→ Aim of the exercise
For the entries below, the result should be an exact transcription of the lines from the one with "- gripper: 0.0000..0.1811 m" up to and including the one with "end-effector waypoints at", and only those.

════════════════

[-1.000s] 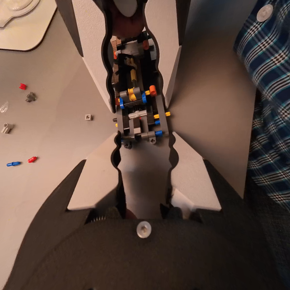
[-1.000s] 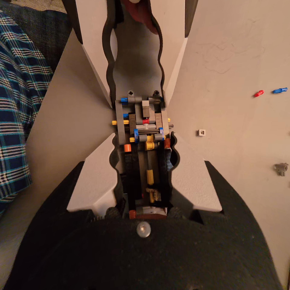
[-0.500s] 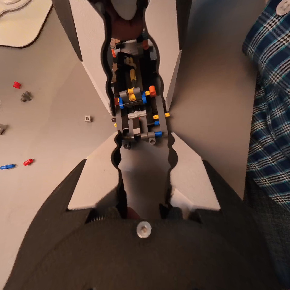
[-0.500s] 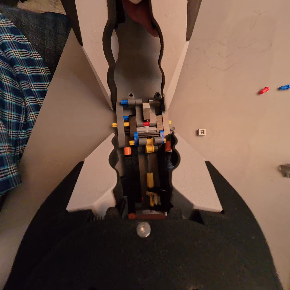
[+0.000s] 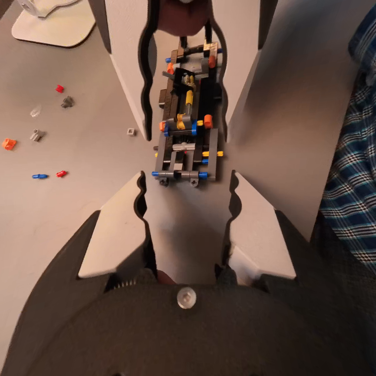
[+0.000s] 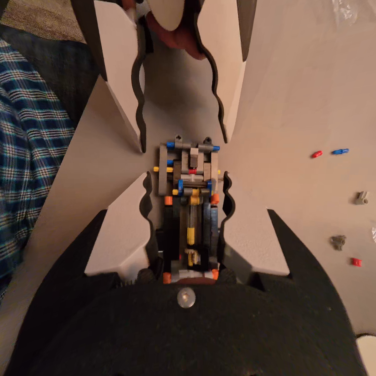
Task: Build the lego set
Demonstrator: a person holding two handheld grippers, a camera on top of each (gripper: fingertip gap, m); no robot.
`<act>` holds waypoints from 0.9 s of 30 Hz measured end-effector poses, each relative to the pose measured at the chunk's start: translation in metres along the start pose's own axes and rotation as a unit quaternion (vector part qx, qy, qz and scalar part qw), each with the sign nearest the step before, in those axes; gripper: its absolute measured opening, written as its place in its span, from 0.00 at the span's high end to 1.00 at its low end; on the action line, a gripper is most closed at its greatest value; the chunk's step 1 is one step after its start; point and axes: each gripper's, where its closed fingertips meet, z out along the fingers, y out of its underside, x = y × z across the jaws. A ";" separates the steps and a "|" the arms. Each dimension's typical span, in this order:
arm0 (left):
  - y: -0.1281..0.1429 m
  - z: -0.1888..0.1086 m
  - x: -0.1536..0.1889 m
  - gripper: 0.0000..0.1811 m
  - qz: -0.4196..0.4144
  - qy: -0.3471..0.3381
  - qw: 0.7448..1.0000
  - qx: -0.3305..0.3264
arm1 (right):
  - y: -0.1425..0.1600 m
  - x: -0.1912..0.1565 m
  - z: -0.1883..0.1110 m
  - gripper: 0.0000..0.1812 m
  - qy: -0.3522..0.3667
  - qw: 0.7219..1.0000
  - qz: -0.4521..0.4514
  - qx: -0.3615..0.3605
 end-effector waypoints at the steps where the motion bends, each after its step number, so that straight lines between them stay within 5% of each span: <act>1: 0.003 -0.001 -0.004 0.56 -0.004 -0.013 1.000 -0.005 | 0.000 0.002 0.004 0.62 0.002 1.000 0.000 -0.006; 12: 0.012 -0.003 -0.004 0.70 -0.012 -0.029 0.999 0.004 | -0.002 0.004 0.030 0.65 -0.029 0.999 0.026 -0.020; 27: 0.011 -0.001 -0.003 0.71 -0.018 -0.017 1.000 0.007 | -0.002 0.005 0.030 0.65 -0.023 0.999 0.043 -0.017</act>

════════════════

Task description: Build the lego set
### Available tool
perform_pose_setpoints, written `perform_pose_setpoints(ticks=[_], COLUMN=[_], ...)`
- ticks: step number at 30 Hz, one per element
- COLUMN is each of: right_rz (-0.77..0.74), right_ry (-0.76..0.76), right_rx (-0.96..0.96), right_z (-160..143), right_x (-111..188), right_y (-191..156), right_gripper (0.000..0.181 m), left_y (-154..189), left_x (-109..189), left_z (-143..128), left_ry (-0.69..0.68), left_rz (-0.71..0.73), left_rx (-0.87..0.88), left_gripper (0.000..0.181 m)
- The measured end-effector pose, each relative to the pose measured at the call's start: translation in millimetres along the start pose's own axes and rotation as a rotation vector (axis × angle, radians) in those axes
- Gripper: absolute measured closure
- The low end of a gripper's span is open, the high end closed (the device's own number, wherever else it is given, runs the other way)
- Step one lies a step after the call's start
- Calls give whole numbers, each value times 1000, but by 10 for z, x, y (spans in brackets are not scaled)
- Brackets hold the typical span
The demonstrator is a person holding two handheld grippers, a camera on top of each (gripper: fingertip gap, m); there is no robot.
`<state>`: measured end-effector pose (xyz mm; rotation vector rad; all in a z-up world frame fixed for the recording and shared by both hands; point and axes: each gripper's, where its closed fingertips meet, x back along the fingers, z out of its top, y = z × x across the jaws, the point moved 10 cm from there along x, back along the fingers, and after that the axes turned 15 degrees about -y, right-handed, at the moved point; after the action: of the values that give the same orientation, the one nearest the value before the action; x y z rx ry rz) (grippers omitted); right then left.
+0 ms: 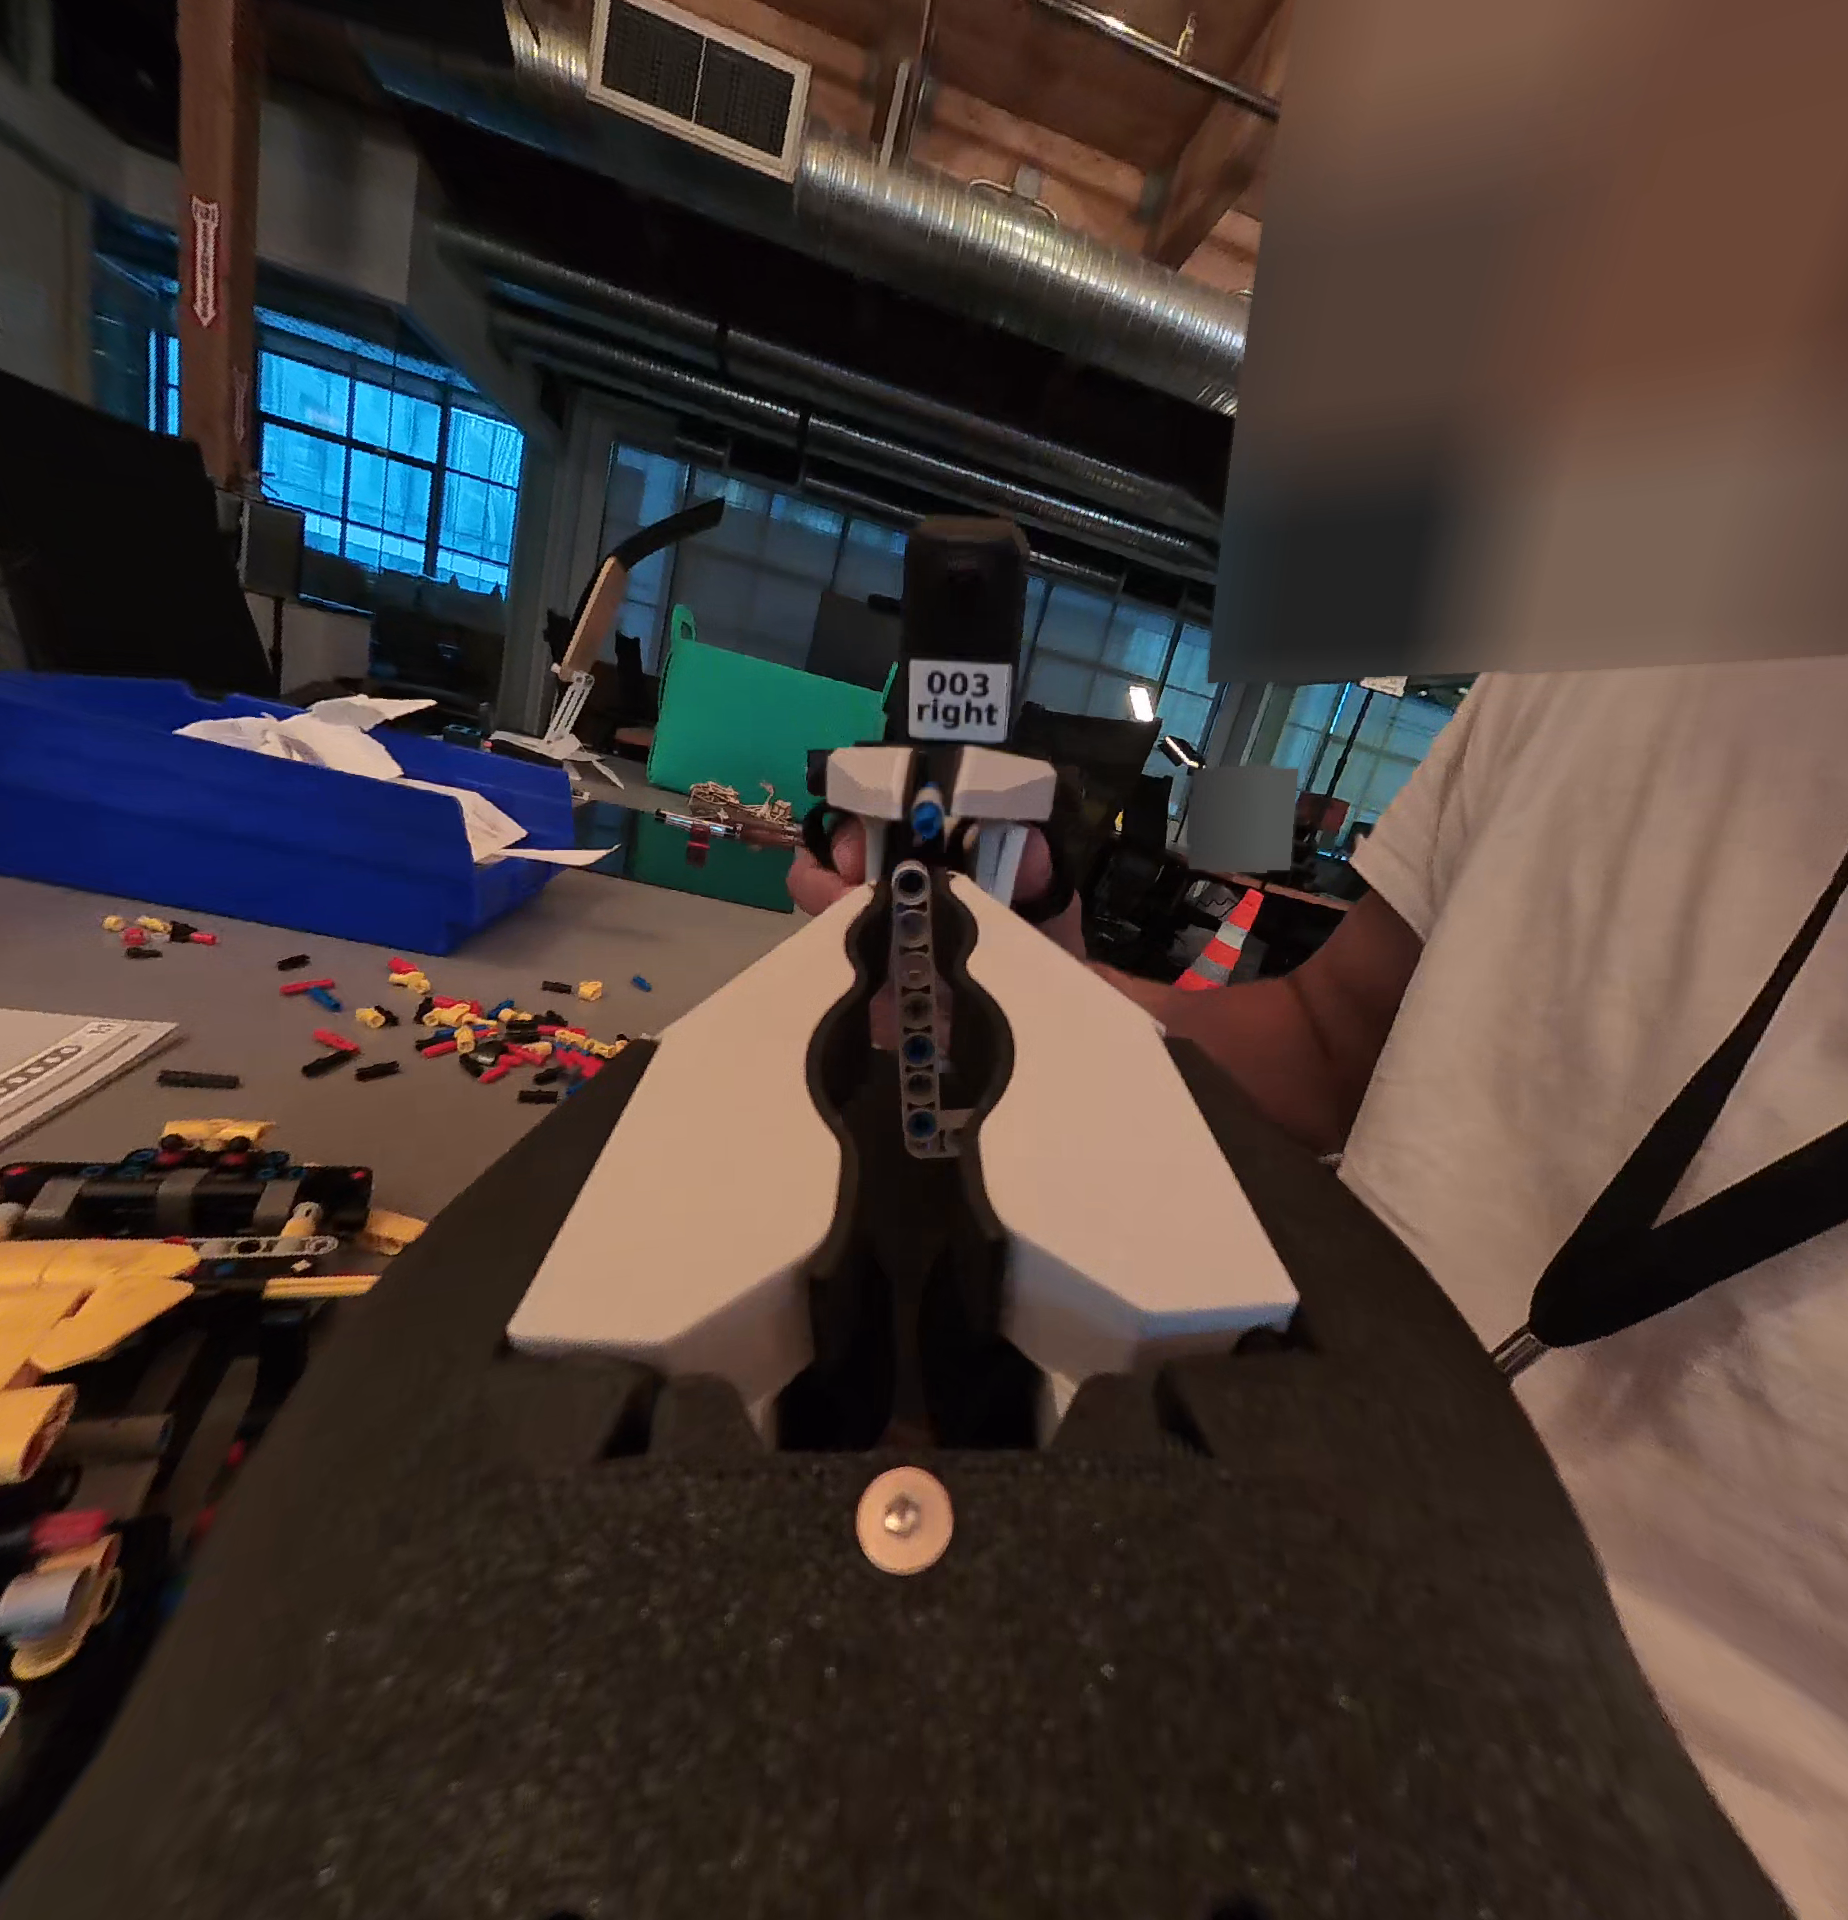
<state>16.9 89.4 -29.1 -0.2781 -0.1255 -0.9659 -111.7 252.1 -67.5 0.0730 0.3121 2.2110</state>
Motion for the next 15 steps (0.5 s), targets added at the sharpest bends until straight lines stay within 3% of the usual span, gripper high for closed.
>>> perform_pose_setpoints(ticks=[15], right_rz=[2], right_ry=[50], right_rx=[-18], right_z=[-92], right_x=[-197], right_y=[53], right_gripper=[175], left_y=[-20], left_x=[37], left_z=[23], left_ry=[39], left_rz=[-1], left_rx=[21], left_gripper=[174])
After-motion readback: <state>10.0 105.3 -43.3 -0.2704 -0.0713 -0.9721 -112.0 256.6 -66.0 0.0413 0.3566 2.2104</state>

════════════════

→ Response to the task
  - gripper: 0.0000..0.1811 m
  - qz: -0.4196..0.4144
  - qy: -0.3471..0.3381
  - qw: 0.7448..1.0000
  - qx: -0.3305..0.3264
arm1 (right):
  - y: -0.1425..0.1600 m
  - x: -0.1912..0.1565 m
  - z: -0.1883..0.1110 m
  - gripper: 0.0000..0.1812 m
  - qy: -0.3522..0.3667
  - qw: 0.7219..1.0000
  - qz: -0.4521..0.4514
  - qx: -0.3615..0.3605
 end-effector waypoints at the steps where the motion bends, each after its step number, so that straight lines between them stay within 5% of each span: <act>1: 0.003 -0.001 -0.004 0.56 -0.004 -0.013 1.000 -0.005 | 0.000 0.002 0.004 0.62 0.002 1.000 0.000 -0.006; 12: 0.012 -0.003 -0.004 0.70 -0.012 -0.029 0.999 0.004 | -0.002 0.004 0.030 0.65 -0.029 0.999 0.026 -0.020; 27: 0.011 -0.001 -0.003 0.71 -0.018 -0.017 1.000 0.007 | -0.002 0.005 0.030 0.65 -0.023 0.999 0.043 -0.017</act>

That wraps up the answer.